▶ [Required work]:
Beneath this line is the data. Output exactly the lines from the line with "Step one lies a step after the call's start" to the line with "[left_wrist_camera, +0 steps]", both ends included, and nothing more.
● ● ● ● ●
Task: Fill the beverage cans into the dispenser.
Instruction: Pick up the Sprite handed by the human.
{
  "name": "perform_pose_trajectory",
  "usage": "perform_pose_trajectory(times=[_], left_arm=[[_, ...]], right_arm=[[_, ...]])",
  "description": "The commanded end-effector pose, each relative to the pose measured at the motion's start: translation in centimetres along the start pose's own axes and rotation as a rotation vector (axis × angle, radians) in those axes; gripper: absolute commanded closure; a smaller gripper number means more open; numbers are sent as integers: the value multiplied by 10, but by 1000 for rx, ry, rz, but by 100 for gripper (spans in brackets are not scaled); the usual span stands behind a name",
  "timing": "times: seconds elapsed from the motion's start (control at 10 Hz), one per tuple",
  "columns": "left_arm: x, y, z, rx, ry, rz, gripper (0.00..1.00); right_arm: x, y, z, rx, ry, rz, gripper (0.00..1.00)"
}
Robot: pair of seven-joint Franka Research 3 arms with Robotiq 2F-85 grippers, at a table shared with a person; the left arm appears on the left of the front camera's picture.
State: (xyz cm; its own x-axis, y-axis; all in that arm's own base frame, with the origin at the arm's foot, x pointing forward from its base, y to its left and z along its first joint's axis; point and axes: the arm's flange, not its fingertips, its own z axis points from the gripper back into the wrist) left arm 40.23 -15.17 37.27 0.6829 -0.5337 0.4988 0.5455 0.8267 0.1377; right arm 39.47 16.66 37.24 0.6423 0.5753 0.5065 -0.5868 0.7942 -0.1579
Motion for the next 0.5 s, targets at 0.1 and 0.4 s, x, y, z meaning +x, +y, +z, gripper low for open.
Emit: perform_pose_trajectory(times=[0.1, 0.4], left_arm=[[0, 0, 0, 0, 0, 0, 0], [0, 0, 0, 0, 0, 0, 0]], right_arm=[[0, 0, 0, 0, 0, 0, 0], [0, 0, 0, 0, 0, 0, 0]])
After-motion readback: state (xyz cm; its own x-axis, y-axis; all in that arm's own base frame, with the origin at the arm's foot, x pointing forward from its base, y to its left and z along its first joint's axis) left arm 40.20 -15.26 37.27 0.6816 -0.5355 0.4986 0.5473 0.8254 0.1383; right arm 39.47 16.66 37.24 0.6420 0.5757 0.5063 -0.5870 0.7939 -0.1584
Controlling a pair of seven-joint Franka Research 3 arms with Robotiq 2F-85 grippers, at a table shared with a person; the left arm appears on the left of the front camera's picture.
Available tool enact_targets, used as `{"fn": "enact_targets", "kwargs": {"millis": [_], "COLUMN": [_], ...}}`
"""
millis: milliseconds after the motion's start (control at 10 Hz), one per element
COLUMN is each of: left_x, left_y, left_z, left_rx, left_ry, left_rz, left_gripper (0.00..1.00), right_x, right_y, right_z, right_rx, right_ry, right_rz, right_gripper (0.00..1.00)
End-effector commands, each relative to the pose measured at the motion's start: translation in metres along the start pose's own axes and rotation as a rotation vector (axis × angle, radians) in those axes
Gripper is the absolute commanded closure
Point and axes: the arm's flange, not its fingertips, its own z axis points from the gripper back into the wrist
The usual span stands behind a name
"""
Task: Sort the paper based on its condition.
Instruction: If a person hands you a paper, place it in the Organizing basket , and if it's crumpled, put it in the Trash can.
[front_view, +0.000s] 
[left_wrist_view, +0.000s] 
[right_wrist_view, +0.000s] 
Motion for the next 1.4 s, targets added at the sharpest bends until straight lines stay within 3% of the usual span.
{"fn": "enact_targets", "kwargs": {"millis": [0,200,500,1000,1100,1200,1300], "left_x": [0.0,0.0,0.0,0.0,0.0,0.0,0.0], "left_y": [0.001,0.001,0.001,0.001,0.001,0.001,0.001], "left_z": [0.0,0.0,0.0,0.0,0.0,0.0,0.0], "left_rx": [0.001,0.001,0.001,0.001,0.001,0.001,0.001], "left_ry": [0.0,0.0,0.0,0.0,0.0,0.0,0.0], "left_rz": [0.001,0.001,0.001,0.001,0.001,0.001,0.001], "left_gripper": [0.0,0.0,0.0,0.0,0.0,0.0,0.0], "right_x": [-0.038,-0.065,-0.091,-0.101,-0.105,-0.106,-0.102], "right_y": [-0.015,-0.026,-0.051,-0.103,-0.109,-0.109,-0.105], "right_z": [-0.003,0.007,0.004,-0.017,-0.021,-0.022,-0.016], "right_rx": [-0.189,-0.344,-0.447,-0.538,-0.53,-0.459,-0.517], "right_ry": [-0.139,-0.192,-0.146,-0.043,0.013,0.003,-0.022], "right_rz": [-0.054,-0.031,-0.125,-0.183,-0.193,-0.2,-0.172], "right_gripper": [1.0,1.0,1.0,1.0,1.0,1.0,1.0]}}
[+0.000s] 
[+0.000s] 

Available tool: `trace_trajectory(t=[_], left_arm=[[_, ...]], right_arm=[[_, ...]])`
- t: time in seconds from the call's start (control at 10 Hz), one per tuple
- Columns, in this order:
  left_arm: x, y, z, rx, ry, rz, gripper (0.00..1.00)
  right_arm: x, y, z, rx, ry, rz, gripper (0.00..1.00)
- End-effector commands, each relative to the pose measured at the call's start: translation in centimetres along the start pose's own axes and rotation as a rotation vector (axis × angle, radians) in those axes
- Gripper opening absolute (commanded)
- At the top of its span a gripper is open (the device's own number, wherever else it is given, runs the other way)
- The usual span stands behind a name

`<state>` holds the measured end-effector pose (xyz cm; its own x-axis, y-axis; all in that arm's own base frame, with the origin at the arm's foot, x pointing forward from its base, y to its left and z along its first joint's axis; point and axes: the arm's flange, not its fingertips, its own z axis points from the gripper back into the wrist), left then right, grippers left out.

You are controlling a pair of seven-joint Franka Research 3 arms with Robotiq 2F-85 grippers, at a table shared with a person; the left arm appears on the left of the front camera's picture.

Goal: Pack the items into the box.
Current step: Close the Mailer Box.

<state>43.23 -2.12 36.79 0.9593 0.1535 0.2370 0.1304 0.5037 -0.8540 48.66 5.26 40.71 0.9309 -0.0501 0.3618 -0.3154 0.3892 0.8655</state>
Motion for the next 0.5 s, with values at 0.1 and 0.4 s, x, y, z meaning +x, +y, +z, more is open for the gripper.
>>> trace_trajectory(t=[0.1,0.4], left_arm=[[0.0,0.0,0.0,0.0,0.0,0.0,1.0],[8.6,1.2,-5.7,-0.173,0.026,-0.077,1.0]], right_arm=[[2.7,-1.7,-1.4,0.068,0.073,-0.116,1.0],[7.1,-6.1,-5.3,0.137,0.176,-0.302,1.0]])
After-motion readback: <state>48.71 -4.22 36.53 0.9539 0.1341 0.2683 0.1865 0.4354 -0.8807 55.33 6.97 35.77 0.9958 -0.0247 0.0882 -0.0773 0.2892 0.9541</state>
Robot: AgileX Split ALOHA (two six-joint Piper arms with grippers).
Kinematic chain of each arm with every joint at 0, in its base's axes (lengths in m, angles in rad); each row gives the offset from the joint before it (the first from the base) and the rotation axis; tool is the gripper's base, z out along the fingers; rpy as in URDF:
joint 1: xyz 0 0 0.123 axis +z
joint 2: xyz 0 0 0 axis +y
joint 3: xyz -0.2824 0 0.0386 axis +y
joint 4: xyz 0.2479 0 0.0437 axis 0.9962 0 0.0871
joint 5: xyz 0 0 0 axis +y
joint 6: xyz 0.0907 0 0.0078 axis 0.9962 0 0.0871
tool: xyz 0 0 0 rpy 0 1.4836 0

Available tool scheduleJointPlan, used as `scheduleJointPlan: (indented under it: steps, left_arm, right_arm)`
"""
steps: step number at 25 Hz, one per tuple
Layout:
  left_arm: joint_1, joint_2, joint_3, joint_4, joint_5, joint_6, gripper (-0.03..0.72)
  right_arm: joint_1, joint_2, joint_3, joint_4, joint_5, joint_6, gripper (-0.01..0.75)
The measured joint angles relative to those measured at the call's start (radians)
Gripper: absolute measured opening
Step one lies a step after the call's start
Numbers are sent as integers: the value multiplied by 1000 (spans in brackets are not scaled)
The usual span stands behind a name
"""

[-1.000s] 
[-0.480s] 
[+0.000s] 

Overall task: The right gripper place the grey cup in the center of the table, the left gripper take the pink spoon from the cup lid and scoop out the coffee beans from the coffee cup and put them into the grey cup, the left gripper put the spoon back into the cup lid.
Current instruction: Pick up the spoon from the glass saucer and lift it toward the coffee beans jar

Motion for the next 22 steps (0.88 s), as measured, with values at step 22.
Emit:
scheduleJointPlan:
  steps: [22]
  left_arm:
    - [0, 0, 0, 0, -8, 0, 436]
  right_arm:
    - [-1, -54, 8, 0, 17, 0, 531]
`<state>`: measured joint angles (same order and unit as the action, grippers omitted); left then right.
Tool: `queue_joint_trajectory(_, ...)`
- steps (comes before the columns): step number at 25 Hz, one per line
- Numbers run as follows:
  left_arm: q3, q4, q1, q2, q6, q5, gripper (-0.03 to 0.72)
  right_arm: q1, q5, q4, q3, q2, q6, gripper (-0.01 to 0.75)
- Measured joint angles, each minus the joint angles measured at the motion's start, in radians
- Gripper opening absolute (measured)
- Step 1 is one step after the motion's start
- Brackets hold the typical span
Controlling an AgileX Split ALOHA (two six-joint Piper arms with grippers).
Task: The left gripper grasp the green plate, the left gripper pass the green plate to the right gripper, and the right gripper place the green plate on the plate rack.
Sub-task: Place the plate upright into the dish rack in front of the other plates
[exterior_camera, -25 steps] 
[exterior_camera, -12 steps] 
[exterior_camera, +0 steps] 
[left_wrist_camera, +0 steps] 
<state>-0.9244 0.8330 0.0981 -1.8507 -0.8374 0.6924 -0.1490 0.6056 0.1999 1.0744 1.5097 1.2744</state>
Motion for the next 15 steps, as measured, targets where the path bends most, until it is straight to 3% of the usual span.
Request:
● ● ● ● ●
▶ [Response to this exercise]:
Step one lies a step after the call's start
Numbers are sent as integers: the value multiplied by 1000 (spans in brackets are not scaled)
The usual span stands behind a name
"""

[-1.000s] 
[-0.480s] 
[+0.000s] 

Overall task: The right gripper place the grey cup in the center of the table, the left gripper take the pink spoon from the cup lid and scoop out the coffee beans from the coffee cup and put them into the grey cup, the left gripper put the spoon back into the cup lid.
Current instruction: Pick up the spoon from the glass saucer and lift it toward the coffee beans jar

Motion for the next 22 steps (0.88 s), as measured, with values at step 22.
Emit:
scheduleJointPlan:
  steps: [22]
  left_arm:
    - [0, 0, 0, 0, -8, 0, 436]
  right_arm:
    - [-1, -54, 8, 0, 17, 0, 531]
`<state>`: measured joint angles (same order and unit as the action, grippers omitted); left then right.
Tool: `queue_joint_trajectory(_, ...)`
- steps (comes before the columns): step number at 25 Hz, one per line
- Numbers run as follows:
  left_arm: q3, q4, q1, q2, q6, q5, gripper (-0.03 to 0.72)
  right_arm: q1, q5, q4, q3, q2, q6, gripper (-0.01 to 0.75)
- Measured joint angles, each minus the joint angles measured at the motion's start, in radians
- Gripper opening absolute (measured)
- Step 1 is one step after the motion's start
- Brackets hold the typical span
Controlling an AgileX Split ALOHA (two six-joint Piper arms with grippers).
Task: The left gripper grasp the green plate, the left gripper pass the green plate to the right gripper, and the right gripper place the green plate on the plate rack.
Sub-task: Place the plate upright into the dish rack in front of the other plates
[exterior_camera, -25 steps] 
[exterior_camera, -12 steps] 
[exterior_camera, +0 steps] 
[left_wrist_camera, +0 steps] 

Work on this exercise is complete.